The guest network is intended to provide open internet access to guests' devices, while keeping the devices isolated from themselves and the internal networks. The devices in this zone are typically not family owned, and thus, we have no administrative control over them, their function, or their use. Because of this, they are untrusted for all purposes. This zone does utilize the infrastructure zone for its DNS servers, but that is the only non-internet access this zone has. Internet access is fully open with the exception of IPs on the malware/botnet IP blocklists and DNS entries blocked by the malware DNS lists (this zone does not utilize the anti-tracking DNS blocklists). Devices on this network are all wireless and connect on a dedicated SSID with device isolation enabled at the wireless controller to prevent device-to-device communication. As a note: this is where company owned devices for our work are attached since they are untrusted with respect to our network.

Security vs Usability

Since my homelab also hosts the production network for my family, usability is a key requirement. The internet, home automation, and internal applications have to "just work" for them. Because of this, I've purposefully deviated from some "rules" to enhance usability or decrease complexity - all backed by risk-based analysis or the addition of other compensating countermeasures. A few of these situations are:

Apple Devices: All Apple devices were placed on the primary network, even devices such as HomePods and Apple TVs which are arguably considered IoT devices.
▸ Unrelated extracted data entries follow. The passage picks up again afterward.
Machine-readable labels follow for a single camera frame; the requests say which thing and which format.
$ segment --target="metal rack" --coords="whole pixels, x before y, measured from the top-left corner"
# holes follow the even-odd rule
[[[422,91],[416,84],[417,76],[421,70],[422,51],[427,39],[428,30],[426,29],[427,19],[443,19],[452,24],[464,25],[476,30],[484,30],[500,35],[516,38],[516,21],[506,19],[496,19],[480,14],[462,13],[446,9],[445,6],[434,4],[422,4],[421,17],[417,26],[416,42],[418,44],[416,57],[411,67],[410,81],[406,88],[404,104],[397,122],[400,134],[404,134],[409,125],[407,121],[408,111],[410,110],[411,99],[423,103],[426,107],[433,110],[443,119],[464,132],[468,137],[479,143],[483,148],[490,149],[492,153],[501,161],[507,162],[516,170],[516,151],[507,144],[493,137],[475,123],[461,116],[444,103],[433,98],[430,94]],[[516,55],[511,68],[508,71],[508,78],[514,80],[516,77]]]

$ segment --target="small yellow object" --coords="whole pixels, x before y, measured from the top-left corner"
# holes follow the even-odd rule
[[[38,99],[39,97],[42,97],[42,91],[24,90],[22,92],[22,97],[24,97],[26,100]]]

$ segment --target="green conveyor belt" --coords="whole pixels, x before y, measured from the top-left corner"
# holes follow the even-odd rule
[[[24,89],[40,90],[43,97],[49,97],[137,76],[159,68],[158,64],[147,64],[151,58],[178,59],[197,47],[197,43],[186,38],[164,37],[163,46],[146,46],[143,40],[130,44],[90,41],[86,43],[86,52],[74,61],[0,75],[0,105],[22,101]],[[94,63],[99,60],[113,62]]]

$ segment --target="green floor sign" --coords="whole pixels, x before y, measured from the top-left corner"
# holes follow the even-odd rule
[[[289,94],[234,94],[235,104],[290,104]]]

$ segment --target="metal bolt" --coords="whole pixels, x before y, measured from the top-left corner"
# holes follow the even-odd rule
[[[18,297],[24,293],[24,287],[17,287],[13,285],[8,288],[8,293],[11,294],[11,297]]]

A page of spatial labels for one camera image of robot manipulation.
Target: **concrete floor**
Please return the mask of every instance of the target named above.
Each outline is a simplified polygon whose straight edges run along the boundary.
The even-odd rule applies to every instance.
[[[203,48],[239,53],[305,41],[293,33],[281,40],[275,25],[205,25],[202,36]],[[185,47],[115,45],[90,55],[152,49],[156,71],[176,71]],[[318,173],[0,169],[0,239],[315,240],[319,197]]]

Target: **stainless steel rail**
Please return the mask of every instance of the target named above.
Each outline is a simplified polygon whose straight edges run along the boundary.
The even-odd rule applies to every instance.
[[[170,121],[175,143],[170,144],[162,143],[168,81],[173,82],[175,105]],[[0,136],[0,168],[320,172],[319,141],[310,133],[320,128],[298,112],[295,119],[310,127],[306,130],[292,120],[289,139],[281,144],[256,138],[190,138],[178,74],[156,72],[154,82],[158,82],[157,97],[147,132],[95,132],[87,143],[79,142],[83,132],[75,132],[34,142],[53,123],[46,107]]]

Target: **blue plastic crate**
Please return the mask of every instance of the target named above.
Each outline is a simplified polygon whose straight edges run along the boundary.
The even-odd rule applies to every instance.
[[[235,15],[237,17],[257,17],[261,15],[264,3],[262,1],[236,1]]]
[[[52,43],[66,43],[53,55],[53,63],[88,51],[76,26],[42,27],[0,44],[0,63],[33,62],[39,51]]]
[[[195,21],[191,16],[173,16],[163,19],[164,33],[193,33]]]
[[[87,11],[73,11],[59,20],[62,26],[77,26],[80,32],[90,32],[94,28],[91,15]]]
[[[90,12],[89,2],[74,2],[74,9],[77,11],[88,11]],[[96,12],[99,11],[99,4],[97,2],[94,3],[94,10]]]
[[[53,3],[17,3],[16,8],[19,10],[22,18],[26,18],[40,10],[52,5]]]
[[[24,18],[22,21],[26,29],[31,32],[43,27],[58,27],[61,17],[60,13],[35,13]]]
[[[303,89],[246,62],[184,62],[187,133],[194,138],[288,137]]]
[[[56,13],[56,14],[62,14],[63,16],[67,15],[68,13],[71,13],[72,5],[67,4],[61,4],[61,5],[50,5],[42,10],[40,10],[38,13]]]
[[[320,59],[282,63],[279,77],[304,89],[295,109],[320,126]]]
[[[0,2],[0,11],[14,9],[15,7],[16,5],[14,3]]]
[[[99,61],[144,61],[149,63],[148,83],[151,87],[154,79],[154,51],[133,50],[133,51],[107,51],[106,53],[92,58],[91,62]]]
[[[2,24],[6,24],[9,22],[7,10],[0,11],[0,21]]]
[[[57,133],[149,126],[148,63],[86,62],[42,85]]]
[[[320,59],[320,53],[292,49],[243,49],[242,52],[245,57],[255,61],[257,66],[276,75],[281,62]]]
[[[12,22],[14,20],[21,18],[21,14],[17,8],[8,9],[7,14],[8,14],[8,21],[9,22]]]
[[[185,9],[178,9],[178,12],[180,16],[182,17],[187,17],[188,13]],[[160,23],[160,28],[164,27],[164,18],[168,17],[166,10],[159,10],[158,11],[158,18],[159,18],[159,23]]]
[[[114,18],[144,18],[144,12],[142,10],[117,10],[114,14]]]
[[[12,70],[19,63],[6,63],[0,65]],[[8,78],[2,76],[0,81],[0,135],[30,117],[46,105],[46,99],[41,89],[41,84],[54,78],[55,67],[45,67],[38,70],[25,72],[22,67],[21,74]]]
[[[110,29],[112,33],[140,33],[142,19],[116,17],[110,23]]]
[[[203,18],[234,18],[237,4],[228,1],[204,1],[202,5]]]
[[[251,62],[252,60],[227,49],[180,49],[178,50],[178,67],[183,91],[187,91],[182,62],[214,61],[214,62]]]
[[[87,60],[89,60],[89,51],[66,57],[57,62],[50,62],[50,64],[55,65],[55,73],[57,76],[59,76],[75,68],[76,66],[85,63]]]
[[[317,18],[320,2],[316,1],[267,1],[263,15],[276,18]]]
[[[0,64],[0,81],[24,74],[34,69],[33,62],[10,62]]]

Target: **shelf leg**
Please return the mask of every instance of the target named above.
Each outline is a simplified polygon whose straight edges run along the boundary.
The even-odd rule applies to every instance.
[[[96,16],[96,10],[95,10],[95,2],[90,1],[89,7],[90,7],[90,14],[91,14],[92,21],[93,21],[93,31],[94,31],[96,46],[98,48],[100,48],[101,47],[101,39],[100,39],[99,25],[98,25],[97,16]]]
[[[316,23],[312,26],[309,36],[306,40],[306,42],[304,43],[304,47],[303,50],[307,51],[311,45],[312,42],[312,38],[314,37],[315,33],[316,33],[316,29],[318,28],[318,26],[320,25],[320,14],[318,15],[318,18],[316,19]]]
This decision was made because of the level of access Apple has to our family's data already and the similarity of all these devices with respect to the operating systems they run (note: this placement on the primary network is only for Apple smarthome devices, not any other similar devices from other companies). If I trust my iPhone to be on the primary network, moving the HomePods to another segment doesn't provide many additional security benefits, but it does massively increase the complexity of inter-device communications with the protocols (like mDNS) that Apple devices use.
VPN vs Reverse Proxy: While VPN is typically considered to be the ideal way to provide secure access to internal applications from outside the network, it doesn't provide the best user experience when applications have a use-case to be accessed from non-owned devices. The reverse proxy provides additional layers of security (such as public encryption certificates and enforcing multifactor authentication) prior to passing the user through to the application. It also limits the attack surface to a single application exposed to the internet since users must authenticate to it before being passed through to the actual applications behind it.
SSL Interception: I had previously implemented SSL interception on the primary network to scan and filter internet traffic. As more and more applications grew to use certificate pinning and other modern security measures, this became almost impossible to keep up with and constantly caused usability issues for my family. I have since ceased to use this technology and now rely on IP and DNS malware blocklists to provide some level of protection. Desktops and laptops on the primary network also have an agent-based web filtering agent to provide additional threat intelligence-based web blocking.

Conclusion

Creating the network for my homelab has been a journey of finding the right balance between security and everyday usability. By applying professional methodologies in my home environment, I've carefully structured each network segment with a focus on risk assessment and mitigation. Choices highlighted in the Security vs Usability section reflect an ongoing effort to align necessary security measures with the practical realities of a production family network. While this setup is well suited to my current needs, it is designed to evolve and adapt, underscoring the importance of flexible and informed network design in any setting.

In summary, this network segmentation strategy not only ensures robust security but also maintains a high level of usability. It demonstrates that with thoughtful planning and a risk-based approach, creating a network environment that is both secure and user-friendly is possible. Achieving this balance is crucial in a setting where technology supports daily life without imposing undue complexity on users.